Consider how you currently manage your most important professional relationships. If you are like most people, the answer is: you do not. You respond when prompted. You follow up when reminded. You reconnect when you need something. This reactive approach works for maintaining existing business. It does not work for building the kind of network that generates unexpected opportunities.

The professionals who consistently punch above their weight in referrals and opportunities share one trait: they are proactive about relationship maintenance. They do not wait for a reason to reach out. They create reasons.

Making It Work

The first step is honest assessment. Pull up your contact list β€” your phone, your email, your LinkedIn connections. How many of those people would take your call right now? Not because they have to, but because they want to?

That number is your real network. Everything else is a directory.

  • Categorize ruthlessly. Not everyone deserves the same level of attention. Group your contacts by the depth of the relationship and the frequency of engagement each one needs.
  • Automate the reminder, not the relationship. Use tools to tell you who needs attention. Then bring the human element β€” a personal message, a relevant article, a genuine question about their life.
  • Track what matters. When did you last connect? What did you talk about? What is going on in their world? This is not surveillance β€” it is caring enough to remember.

The professionals who build the deepest networks do not work harder at networking. They work more intentionally. They treat relationships as something worth organizing, tracking, and nurturing β€” not just something that happens to them.

Related Reading

A relationship CRM like Relatable can help by organizing your contacts into priority tiers with engagement cadences, so the important relationships never slip through the cracks. But the tool is secondary to the mindset. Start paying attention to the relationships that matter. The rest follows.

Frequently Asked Questions

What is the best way to stay in touch without being annoying?

Lead with value, not asks. Share an article relevant to their interests. Congratulate them on a milestone. Ask a genuine question about something they mentioned last time you spoke. If every interaction is about what you need, people will stop responding. If every interaction shows you are paying attention to their world, they will look forward to hearing from you.
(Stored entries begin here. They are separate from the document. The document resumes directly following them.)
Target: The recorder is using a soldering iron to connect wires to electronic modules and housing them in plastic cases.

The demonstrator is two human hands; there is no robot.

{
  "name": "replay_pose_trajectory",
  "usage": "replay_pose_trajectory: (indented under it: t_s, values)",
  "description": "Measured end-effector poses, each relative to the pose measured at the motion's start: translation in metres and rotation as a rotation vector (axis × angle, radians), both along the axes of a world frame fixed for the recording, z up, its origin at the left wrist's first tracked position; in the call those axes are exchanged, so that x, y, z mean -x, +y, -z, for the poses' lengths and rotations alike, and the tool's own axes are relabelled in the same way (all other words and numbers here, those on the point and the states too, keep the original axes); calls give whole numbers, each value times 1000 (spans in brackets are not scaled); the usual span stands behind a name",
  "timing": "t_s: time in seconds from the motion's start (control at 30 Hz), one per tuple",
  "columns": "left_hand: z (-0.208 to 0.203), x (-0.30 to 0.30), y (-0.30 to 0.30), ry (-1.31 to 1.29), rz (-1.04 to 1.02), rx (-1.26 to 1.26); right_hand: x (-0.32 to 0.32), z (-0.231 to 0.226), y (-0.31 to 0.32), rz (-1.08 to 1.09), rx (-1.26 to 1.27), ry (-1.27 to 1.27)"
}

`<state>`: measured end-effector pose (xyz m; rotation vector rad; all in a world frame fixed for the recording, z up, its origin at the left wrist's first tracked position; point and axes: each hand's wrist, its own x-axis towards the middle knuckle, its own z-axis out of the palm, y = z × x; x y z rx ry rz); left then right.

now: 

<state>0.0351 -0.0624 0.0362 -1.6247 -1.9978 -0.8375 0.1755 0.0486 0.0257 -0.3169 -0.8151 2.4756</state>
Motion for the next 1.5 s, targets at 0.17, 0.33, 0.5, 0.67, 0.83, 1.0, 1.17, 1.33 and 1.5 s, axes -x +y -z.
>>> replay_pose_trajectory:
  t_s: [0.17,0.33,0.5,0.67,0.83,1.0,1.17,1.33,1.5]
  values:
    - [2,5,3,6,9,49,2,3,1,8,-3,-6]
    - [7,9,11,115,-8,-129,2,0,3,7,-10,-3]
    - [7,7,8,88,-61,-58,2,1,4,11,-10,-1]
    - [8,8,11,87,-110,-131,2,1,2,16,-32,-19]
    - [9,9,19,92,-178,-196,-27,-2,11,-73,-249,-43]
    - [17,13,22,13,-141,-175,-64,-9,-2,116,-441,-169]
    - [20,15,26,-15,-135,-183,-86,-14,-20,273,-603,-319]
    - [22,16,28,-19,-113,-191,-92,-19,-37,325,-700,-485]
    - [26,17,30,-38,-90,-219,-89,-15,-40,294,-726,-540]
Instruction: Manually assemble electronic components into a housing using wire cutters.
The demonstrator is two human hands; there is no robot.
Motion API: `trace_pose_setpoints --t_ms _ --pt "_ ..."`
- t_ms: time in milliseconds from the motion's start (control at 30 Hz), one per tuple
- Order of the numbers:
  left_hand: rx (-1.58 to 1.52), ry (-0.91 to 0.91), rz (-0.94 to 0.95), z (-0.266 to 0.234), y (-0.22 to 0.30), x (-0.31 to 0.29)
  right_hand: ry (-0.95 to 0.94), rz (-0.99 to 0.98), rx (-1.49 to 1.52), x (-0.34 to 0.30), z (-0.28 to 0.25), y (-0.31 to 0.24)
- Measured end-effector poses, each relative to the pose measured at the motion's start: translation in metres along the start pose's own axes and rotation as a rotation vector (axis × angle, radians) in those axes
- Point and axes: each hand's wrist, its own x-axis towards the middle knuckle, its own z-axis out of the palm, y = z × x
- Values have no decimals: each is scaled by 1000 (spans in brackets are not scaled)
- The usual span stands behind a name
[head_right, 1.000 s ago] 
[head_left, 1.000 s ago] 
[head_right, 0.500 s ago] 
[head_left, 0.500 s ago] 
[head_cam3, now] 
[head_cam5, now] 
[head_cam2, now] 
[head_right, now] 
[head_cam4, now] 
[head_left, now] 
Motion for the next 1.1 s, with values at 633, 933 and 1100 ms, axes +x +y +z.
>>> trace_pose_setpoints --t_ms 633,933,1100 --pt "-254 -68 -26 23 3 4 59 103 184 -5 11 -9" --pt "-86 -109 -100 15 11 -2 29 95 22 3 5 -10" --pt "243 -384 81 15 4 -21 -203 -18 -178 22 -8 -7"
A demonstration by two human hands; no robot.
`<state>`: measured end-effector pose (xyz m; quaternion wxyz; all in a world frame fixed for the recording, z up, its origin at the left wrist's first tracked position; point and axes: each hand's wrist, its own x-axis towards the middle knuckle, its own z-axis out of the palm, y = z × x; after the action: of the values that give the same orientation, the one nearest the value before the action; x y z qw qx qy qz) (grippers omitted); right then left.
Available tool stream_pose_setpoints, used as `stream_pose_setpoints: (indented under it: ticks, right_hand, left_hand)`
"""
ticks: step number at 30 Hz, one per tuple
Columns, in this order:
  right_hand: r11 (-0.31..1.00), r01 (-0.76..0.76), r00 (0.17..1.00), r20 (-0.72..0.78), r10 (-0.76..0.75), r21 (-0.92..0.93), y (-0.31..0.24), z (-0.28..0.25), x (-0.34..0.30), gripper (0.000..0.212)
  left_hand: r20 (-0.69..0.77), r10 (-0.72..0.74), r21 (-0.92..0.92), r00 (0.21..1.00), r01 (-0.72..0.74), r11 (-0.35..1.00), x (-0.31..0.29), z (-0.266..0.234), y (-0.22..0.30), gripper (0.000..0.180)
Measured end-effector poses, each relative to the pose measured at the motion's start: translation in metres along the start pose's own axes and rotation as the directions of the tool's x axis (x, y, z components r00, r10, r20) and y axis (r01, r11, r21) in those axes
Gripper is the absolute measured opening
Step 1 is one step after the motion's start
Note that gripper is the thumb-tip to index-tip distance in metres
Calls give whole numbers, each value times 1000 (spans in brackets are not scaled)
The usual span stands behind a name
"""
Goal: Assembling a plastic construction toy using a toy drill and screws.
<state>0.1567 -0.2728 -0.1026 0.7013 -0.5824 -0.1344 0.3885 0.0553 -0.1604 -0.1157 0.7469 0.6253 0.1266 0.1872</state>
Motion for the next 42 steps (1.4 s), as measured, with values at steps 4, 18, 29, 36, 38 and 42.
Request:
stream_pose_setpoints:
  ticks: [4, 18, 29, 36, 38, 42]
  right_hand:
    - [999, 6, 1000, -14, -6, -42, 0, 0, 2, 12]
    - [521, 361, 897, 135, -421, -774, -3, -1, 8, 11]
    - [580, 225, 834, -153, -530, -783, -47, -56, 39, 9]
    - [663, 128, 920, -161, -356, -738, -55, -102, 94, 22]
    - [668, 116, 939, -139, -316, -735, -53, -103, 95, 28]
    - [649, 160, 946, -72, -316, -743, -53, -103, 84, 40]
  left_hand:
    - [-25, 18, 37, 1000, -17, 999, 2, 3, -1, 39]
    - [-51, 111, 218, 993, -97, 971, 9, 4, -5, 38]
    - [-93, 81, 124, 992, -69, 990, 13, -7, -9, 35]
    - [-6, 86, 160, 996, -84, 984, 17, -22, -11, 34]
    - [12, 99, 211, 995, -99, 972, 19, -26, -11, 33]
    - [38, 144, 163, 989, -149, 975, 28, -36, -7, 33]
Do I need a CRM for personal relationship management?

You do not need one, but it helps significantly once your network exceeds about fifty active relationships. A purpose-built relationship CRM like Relatable organizes contacts into priority tiers with engagement cadences, so you never lose track of who needs attention. Without a system, the urgent will always crowd out the important.

How many professional relationships can one person realistically maintain?

Research suggests most people can maintain about 150 meaningful relationships total β€” personal and professional combined. For active professional networking, a focused list of 50 to 100 key contacts is more effective than trying to stay connected with thousands. Depth beats breadth every time.